Reports of gunfire, the sudden disappearance of the nearby Indians, and conversations that neighbors overheard in the Sawyer and Bridge homes prompted a search party to begin an investigation the following morning. John Adams, a neighbor boy who was staying overnight at the Bridge cabin, overheard the men when they returned home the night of the murders. Bridge Sr. sent the boy home and asked him to return with his father, a local farmer named Abraham Adams, to help search for Sawyer's missing horses. Adams also told his father what he had overheard. Adams and his son went to the Sawyer farm, where they met Bridge Sr., two of Bridge's sons, and Harper. Sawyer informed the men that the horses had come home on their own, but he reported hearing gunfire at the camp. The men went to investigate. Adams realized that the abandoned camp was the scene of the murder after the bodies were discovered nearby. The men also found that one of the women, although injured, had survived the attack, but was unable to clearly explain what had happened. The group left her at the scene and rode off to report it. On Wednesday, March 24, two days after the attack, a second group of men arrived at the camp to find her still alive. They also located Logan's body and buried him at the scene. The surviving woman was taken to a settler's farm, but the owner refused to let her stay, so she was taken to the Bridge's cabin, where she died later that day.

On Thursday, March 25, within three days of the killings, the authorities arrived to arrest Harper, Bridge Sr., and Bridge Jr.; however, Harper escaped into the woods. Hudson, Jones, and both Sawyer men were arrested shortly thereafter.

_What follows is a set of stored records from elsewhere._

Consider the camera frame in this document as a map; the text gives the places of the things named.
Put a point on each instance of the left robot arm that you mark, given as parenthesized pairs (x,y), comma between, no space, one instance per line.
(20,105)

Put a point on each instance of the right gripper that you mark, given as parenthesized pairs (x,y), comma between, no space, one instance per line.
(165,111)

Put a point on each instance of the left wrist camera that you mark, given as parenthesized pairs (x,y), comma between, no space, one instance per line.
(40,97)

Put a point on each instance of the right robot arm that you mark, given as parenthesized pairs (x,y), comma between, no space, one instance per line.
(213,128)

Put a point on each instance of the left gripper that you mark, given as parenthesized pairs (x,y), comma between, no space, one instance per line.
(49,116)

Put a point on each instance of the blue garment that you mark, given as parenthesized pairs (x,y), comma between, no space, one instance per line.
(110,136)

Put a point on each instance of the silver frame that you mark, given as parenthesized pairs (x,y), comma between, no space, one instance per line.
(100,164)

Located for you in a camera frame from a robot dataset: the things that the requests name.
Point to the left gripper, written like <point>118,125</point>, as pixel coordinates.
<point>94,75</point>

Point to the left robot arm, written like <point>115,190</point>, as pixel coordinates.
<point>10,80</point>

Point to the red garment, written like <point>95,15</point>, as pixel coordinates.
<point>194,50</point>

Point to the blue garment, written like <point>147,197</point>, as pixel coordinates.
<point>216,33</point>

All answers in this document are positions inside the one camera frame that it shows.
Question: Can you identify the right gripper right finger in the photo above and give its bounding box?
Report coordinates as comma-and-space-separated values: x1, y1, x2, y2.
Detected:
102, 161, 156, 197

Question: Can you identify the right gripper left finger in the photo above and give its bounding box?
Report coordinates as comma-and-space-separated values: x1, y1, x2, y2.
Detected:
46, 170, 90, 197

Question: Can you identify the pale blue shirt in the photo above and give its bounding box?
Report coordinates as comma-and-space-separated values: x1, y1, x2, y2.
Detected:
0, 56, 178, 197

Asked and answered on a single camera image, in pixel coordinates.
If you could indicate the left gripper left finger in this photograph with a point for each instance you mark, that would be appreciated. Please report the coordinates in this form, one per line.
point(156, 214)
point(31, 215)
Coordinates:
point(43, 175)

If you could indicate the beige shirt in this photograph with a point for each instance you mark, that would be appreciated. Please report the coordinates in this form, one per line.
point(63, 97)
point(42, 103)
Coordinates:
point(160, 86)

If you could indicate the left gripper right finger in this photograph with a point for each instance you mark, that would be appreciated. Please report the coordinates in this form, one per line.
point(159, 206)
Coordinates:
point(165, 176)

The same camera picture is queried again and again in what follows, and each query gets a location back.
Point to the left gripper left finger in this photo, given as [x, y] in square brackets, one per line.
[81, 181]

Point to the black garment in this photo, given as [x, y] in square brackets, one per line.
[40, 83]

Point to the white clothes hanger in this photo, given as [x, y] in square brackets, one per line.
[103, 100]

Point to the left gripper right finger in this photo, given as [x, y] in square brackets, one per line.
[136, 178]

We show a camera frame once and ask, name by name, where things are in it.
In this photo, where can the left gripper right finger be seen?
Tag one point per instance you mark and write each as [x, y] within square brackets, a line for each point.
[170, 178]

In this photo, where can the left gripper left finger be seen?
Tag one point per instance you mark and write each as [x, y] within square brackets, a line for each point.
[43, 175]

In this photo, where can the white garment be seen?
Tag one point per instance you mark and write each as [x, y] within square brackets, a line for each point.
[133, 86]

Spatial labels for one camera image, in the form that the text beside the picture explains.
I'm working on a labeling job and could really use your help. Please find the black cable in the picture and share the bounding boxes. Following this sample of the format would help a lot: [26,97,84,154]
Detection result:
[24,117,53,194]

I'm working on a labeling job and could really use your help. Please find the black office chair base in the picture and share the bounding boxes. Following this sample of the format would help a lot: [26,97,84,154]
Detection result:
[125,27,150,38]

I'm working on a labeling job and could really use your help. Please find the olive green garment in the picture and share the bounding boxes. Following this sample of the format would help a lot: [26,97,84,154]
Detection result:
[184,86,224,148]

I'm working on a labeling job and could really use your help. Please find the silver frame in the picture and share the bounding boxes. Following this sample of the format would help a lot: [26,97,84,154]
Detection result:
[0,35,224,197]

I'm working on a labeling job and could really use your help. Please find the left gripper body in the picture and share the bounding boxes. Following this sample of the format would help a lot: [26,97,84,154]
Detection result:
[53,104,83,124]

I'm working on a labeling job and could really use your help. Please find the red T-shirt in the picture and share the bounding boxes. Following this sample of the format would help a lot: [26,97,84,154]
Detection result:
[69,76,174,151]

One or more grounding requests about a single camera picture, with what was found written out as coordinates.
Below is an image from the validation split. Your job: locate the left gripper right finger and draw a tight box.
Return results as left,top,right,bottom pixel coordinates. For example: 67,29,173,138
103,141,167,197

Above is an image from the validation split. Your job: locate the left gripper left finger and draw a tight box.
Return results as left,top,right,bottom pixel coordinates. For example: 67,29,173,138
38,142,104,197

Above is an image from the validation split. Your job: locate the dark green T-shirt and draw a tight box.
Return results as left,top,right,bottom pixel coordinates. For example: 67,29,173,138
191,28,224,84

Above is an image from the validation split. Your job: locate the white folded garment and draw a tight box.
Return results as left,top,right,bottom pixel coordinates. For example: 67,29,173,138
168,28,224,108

Within a week they were all in custody, with the exception of Harper, who had taken the stolen goods and fled. He was never captured. Following their arrest Hudson, Bridge Sr., Bridge Jr., and Andrew Sawyer were chained in Madison County's newly built log jail until their trials. Andrew Jones and Stephen Sawyer, who remained free on bond, and John Adams turned state's evidence in the upcoming trials.

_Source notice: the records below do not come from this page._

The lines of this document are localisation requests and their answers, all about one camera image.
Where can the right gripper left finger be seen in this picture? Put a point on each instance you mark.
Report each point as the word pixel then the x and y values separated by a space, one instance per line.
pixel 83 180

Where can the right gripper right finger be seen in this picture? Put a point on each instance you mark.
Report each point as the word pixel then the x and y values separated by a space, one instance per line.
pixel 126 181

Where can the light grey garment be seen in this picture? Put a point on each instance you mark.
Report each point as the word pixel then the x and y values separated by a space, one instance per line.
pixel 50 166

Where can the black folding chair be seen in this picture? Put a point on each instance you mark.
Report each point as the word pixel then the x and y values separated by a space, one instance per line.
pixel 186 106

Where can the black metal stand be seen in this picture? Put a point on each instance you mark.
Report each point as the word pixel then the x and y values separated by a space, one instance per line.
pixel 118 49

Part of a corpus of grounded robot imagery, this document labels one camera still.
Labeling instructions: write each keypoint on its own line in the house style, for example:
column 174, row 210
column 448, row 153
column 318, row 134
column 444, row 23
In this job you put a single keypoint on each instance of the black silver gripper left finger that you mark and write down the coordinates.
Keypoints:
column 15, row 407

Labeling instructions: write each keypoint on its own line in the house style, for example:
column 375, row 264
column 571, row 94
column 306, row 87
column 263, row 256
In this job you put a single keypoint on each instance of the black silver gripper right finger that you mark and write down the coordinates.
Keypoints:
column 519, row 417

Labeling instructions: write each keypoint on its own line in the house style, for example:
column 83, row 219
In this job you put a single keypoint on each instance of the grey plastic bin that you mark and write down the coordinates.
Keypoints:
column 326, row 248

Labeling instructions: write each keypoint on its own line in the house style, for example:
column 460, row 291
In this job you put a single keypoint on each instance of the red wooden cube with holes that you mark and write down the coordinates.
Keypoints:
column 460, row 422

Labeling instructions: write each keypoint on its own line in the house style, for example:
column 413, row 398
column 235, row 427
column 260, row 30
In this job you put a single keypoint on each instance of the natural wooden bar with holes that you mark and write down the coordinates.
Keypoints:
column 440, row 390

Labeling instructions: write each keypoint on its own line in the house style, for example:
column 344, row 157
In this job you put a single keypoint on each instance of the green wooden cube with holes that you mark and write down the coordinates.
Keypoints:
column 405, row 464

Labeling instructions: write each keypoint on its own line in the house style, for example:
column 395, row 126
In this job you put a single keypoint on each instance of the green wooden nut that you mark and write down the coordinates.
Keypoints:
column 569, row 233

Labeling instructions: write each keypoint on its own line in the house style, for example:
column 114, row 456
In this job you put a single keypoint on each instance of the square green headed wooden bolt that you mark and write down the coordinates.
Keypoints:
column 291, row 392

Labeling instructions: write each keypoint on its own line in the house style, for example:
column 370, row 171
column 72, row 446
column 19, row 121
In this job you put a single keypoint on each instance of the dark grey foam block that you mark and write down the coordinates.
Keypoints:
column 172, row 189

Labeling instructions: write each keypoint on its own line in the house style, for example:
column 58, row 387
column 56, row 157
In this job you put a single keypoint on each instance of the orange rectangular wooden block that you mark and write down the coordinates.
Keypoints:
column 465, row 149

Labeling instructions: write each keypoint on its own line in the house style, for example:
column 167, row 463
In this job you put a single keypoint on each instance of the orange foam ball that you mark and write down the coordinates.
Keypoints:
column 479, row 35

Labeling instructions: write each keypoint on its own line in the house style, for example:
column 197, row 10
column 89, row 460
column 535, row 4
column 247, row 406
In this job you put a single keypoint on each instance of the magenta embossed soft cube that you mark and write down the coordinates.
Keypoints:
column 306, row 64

News of the crime spread quickly, and settlers feared retribution from Native Americans living in the local Delaware villages. Native American customs at the time also called for monetary compensation to the victims' families. While the accused men awaited trial, William Conner, a trusted frontiersman, interpreter, and community leader, and John Johnston, an Indian agent residing in Piqua, Ohio, at that time, traveled to the local Indian villages to talk with the people. Johnston and Conner, whose intent was to maintain order, calmed the fears of the white settlers and assured the Native Americans that the men who had attacked their people had been caught and the government would seek justice for their murders. The two men's efforts were successful, and no violence erupted. The threat of retaliation for the murders subsided, but no one knew how long the peace would last.

==Trials and executions==
The four men who had been arrested were tried in Madison County Court. Seven of the state's top lawyers were hired to defend them. It is unclear whether the men paid for their own legal fees or others paid all or part of their defense. The two lead defense attorneys were Calvin Fletcher and Martin M. Ray, a brother of James Brown Ray, the governor of Indiana. The other defense lawyers were Bethuel F. Morris, William R. Morris, Lot Bloomfield, Charles H. Test, and James Rariden. U.S. Senator James Noble was appointed as special prosecutor to assist two local attorneys, James Gilmore and Cyrus French. Noble selected Harvey Gregg and Philip Sweetser to assist him. Hudson, Bridge Sr., Bridge Jr., and Andrew Sawyer were indicted on April 8, 1824; however, their trials were postponed until October 1824, due to the illness of the circuit court's lead judge, William W. Wick. While awaiting trial, the prisoners escaped from the county jail on more than one occasion, but were quickly recaptured.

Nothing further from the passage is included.